Recorded data>
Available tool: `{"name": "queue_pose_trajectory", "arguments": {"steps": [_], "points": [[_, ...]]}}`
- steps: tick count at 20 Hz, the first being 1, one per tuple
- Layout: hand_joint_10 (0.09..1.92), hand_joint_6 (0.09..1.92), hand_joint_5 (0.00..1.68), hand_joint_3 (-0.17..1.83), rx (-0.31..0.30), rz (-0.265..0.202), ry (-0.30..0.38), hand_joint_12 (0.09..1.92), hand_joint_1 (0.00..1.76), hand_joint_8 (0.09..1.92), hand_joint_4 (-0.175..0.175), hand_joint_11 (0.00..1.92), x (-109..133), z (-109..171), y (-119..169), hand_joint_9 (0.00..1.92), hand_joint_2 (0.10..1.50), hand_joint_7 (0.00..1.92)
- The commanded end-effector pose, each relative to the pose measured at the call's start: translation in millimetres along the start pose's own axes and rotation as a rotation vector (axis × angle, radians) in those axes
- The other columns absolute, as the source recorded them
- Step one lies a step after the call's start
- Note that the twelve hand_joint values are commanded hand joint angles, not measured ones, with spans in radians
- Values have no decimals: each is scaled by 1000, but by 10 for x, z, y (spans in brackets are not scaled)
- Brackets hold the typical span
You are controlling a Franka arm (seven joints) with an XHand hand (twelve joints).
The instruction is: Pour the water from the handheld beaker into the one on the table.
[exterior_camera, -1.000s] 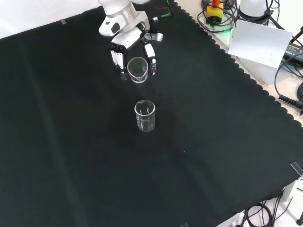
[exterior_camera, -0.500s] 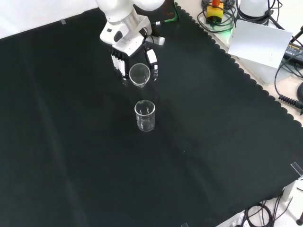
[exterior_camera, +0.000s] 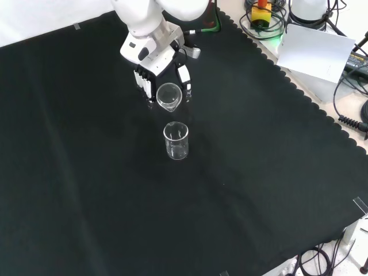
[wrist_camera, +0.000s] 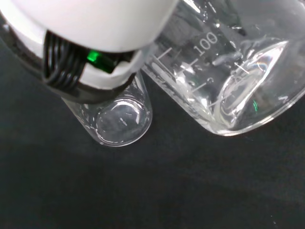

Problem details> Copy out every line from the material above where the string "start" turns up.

Response below>
- The commanded end-effector pose, each relative to the pose measured at the call's start: translation in millimetres along the start pose's own axes and rotation as a rotation vector (axis × angle, radians) in those axes
- Step one lies a step after the call's start

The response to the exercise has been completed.